About
Brief History
In February 16, 2015, the North Carolina Data Science and Analytics Initiative (NCDSA) was funded through the UNC Research Opportunities Initiative (ROI) as a collaborative research effort between the data science initiatives at the University of North Carolina at Charlotte and North Carolina State University and the Renaissance Computing Institute (RENCI) in Chapel Hill. NCDSA-led research will broaden the economic impact of big data analytics within the state of North Carolina by advancing industry capability and education.
Infrastructure Overview
The NCSU Data Science Resources (NCSU-DSR) is one of three components of a federated data science platform that includes RENCI/UNC-Chapel Hill and UNC-Charlotte.
The NCSU-DSI’s resources were developed to provide NCSU faculty with centralized and shared Data Science resources; the underlying goal being to establish North Carolina as a leader in data analysis and management. NCSU recognizes data science/management as foundational for growth in scholarship and research. As a result, it has responded in several ways to institutionalize Data Science: One of those ways is to provide centralized data science resources. Shared resources reduces the barriers to this goal by
- Reducing administration costs for compliance
- Reducing administration costs for hardware and software maintenance
- Encouraging collaboration and exchange of ideas
Human resources
Patrick Dreher, PhD: Assistant Director, NCSU Data Science Initiative (DSI).
Role: NC State DSI Steering committee member; Coordination and Oversight of NCSU DSI and DSI Infrastructure efforts.
Andrew Petersen, PhD: Data Sciences Research Specialist at NCSU
Role: Liaison and point-of-contact with, and support for the faculty using the resources, and evangelist to prospective faculty.
Aaron Peeler, BSc: Program Manager, IT & VCL, OIT at NCSU.

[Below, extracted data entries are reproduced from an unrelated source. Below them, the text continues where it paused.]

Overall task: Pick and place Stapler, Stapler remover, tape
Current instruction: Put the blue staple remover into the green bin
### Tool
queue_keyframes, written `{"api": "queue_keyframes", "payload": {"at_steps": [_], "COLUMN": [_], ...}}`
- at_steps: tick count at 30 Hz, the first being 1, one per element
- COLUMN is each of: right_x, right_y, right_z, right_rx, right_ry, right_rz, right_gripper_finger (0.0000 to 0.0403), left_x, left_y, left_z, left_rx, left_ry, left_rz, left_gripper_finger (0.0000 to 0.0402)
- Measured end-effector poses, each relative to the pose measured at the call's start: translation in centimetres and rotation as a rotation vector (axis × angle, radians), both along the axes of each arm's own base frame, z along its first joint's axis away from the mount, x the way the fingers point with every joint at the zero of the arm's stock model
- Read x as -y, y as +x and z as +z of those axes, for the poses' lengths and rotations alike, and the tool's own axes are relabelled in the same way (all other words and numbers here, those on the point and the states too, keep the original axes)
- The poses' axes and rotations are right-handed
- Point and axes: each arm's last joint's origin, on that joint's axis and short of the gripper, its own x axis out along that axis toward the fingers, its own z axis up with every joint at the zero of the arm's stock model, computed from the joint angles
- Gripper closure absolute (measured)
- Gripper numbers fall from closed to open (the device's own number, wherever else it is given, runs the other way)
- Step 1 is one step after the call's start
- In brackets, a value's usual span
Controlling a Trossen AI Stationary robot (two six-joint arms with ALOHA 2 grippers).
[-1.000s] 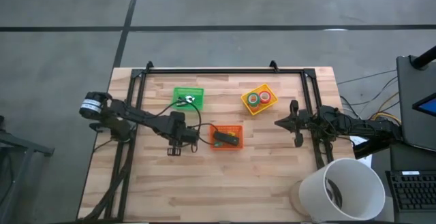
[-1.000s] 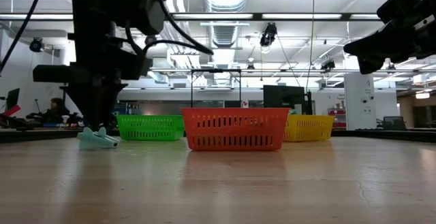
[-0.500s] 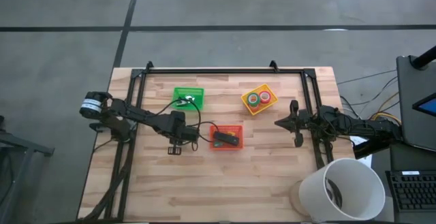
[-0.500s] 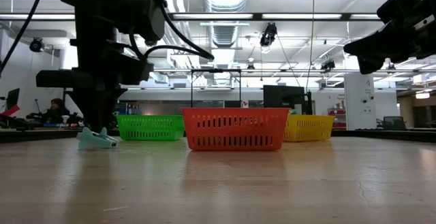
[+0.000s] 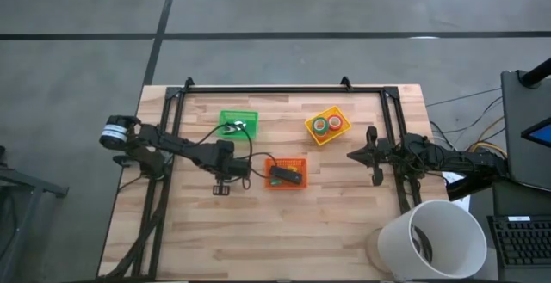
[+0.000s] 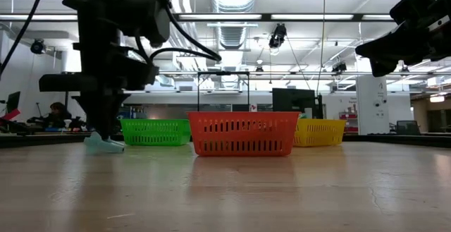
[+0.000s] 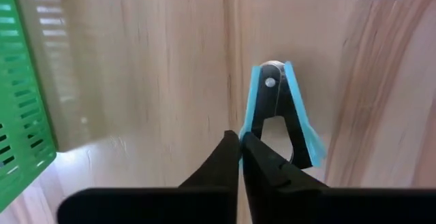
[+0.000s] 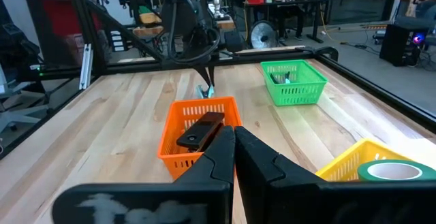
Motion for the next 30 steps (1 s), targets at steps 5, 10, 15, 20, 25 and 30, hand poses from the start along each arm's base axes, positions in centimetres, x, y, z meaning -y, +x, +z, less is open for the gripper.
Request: {"api": "queue_keyframes", "payload": {"at_steps": [5,10,15,20,25,30], "right_x": [0.0,0.0,0.0,0.0,0.0,0.0], "right_y": [0.0,0.0,0.0,0.0,0.0,0.0], "right_z": [0.0,0.0,0.0,0.0,0.0,0.0], "right_rx": [0.000,-0.001,0.000,0.000,0.000,0.000], "right_ry": [0.000,0.000,0.000,0.000,0.000,0.000], "right_rz": [0.000,0.000,0.000,0.000,0.000,0.000], "right_gripper_finger": [0.0394,0.0394,0.0394,0.0394,0.0394,0.0394], "left_x": [0.0,0.0,-0.1,-0.5,-1.5,-3.1], "left_y": [0.3,0.8,1.4,1.8,2.2,2.6], "left_z": [0.3,1.0,2.1,3.1,4.1,5.3], "left_rx": [0.014,0.033,0.050,0.055,0.058,0.060], "left_ry": [-0.006,0.000,0.040,0.087,0.154,0.296], "left_rz": [-0.003,-0.003,-0.014,-0.019,-0.013,0.007], "left_gripper_finger": [0.0396,0.0399,0.0401,0.0401,0.0401,0.0401]}}
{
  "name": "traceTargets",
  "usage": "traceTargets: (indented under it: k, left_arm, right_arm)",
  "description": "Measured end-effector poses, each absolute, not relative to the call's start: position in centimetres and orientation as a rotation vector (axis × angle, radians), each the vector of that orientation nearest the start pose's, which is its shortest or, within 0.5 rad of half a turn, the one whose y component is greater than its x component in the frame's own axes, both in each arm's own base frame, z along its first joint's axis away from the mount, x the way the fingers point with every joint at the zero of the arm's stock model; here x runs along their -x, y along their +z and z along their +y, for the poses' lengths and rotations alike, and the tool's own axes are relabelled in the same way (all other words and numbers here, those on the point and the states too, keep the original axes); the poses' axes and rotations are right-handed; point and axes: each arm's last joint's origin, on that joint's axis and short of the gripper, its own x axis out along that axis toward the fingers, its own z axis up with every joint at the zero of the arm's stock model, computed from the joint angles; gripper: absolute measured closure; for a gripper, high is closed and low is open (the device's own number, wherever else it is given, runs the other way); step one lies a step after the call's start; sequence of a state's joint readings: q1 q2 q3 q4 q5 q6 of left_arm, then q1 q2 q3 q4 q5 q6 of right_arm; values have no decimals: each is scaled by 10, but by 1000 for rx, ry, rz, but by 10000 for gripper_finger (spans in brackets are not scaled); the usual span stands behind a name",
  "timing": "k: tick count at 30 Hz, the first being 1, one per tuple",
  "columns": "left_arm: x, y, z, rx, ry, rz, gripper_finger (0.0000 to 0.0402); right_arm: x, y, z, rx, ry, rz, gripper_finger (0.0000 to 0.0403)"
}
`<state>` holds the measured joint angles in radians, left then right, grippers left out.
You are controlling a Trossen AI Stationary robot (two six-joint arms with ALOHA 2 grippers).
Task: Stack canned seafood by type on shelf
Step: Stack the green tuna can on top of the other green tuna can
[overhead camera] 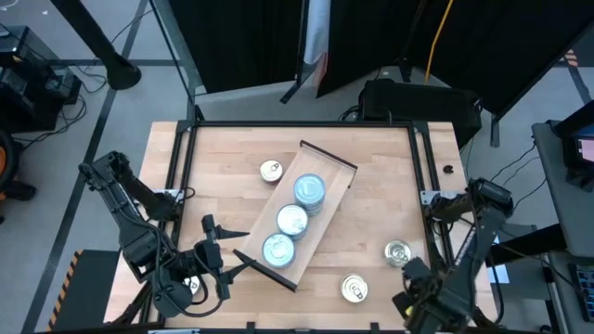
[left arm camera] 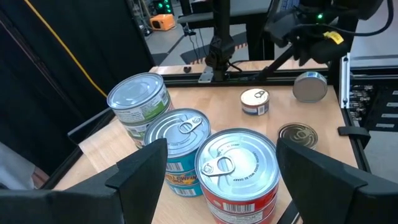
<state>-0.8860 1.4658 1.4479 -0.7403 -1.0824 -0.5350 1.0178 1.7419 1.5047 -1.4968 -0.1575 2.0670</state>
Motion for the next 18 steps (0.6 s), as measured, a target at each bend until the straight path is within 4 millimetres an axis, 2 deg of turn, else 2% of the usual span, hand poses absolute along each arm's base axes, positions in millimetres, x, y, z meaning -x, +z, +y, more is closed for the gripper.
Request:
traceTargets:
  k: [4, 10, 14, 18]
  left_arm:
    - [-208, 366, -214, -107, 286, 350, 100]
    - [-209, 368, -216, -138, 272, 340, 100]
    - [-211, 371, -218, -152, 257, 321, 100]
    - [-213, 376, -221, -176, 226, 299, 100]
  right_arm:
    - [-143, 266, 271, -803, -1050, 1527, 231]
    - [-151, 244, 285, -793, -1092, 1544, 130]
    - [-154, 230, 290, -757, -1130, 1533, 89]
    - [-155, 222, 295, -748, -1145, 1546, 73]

Role: Technical planning and occasional support.
Josh Thompson, MS: Systems Engineer, OIT, at NCSU.
Role: Technical planning and occasional support.
Physical Infrastructure Basics
Storage
Directly connected to iCat (iRods) server: 300 TB of GPFS disk space
Directly connected to High Performance Computing (HPC) nodes: 100 TB of GPFS disk space.
Servers
1 Lenovo Flex node x240 server: 2 socket, 10 core (40 cores total with hyperthreading), 128G ram
Running Vmware hypervisor hosting the following VMs, in addition to any compute related virtual machines:
- Running iCat (iRods) server (VM): 2 cores, 2GB memory, connected via NFS over 10G to 300 TB disk space
- 4-6 VMs for running iCommands (iRods) client: 2 core, 4GB memory, 25GB of disk space, Centos6 OS
- Cloud Browser
1 Lenovo Flex node x240 server: 2 socket, 10 core (40 cores total with hyperthreading), 512G ram:
- Large memory (512GB) compute node, in the HPC system, for users who need a large shared memory machine for doing analysis, or doing intense graphics, visualization or animation that requires a lot of memory
Software and Tools
iRods Data Grid
Federation with NCSU, UNCCH, UNCC: Distributed and shared storage means that data can be placed close to the computing resources that will do the data processing or analysis, and yet allow inter-institutional collaboration (which is the nature of the ROI projects, since they involve investigators from all 3 institutions)
Workflow with iRods micro-rules, for automating data-processing
Advanced permission administration capabilities: Users can easily define which directories, collections or data sets are shared with which users.
iCloud browser: Allows users to interface with the data grid via a web server running on the iCat (iRods) server. Users can upload, download and examine metadata from anywhere with a web browser.
Command Line or GUI: iCommands (iRods) client, run from a VCL Linux image, allows users to interact with the data grid using GUI’s or command lines.
Virtual Computing Lab
VCL images exist for the iCommands (iRods) client and many data science applications. Users can provision resources within 4 minutes. This is NCSU’s internal cloud, where virtual resources can be built/provisioned on demand. This eliminates users having to install and maintain software on their machines.